At this point, I switched file formats to a simple text drum notation that I'd created in AutoHarp to visualize drum loops. It looks like this:
Each line represents a drum, and each character within the bars represents a 16th note. A dot is no drum hit, a number represents how hard the drum is hit with 0 being the lightest and 9 being the hardest. In addition to forcing the hits of the loop into a grid, I also bootstrapped the dataset by creating a series of virtual song sections of 4 bars apiece, and letting AutoHarp's drummer play them (via the method previously described using altered MIDI loops) and running it 5000 times. This created a 2 MB dataset, which I fed to the char-rnn train module. It took a few epochs before it got the hang of the format, but after that, well...here's a random sample of the results (now with a richer drum sound font):
The trailing off is one of the ways AutoHarp will end a phrase in order to bring the energy of the song down. It has learned well.
Straight ahead. Is that last little hi-hat flutter a screw up, or did you mean to do that?
It's learned to do little variances at the end of phrases — here, e.g., the open hi-hats.
If it weren't so perfectly on the beat, this would be indistinguishable from a human player
Yeah, this one's a little wonky; it's also undeniably rhythmically interesting.
I didn't cherry pick those. I have a script that runs through char-rnn's checkpoint files (on this run I was writing them every 25 iterations, so I have a lot of data for this single experiment), harvests the results, and writes them to MIDI files; I then sample them randomly, and the five above came out of that random sampling one right after another. There are certainly loops in the set that aren't quite passing as drum grooves (that fifth one is probably one of them), but there aren't very many of them.
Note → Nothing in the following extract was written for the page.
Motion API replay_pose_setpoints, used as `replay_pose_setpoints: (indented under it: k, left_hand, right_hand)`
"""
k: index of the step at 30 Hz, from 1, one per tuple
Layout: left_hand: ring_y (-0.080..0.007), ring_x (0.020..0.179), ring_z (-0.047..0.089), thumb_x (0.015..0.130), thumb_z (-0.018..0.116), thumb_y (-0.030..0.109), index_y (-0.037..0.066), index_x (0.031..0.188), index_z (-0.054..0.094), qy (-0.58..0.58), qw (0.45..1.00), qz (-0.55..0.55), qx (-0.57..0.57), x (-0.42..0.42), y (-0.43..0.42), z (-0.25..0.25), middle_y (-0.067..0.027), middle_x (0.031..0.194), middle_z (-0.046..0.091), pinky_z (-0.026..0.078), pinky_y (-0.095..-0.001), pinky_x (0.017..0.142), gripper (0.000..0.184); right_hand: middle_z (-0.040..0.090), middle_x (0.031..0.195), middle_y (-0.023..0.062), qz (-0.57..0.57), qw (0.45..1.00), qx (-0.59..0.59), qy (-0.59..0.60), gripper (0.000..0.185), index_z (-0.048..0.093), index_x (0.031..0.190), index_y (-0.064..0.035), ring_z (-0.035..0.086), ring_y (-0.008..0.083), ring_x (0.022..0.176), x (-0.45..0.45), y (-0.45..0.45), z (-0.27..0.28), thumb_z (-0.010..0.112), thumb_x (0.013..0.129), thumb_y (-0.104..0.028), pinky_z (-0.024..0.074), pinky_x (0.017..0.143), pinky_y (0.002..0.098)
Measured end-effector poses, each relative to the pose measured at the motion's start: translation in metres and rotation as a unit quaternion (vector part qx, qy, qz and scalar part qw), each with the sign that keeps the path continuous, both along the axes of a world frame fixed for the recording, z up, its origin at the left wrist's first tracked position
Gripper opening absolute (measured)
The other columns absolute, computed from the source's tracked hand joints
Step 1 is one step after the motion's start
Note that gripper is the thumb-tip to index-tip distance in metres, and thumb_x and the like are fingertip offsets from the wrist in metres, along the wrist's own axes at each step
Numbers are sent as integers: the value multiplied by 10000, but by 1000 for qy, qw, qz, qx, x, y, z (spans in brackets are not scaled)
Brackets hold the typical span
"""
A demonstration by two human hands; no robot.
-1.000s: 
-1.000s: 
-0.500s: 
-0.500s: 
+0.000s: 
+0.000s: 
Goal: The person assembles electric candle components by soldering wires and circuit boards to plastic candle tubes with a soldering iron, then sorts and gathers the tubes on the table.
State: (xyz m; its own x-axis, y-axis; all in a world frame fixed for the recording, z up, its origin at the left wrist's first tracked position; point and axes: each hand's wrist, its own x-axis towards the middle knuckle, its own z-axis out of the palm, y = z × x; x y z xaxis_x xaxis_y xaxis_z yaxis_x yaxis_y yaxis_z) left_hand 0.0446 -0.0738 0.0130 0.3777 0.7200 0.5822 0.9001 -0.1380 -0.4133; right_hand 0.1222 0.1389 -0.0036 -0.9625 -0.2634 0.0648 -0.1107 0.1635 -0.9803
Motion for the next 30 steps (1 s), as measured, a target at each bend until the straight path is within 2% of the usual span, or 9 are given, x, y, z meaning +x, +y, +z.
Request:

This just seems to me to be a stunning result; I tried a very difficult pedagogy and it more or less failed. I simplified the pedagogy, as you might when teaching a human to do something, and it succeeded.
I've since written code into the experimental branch of AutoHarp that can use existing, human played drum loops as a "groove template" to make the loops that come out of this model feel more natural — that is, it will move notes slightly off the beat and give them more nuanced note velocities so as to give the loops groove and feel. And I also hope that as I develop the model, this will prove unnecessary. As it is when a human learns music, it seems that the basic rhythms have to be taught first. Actually "feeling" the music — making it musical — is a study that lasts a lifetime. Or that's how it is for a human, anyway — in the case of char-rnn, it might take just a few more epochs.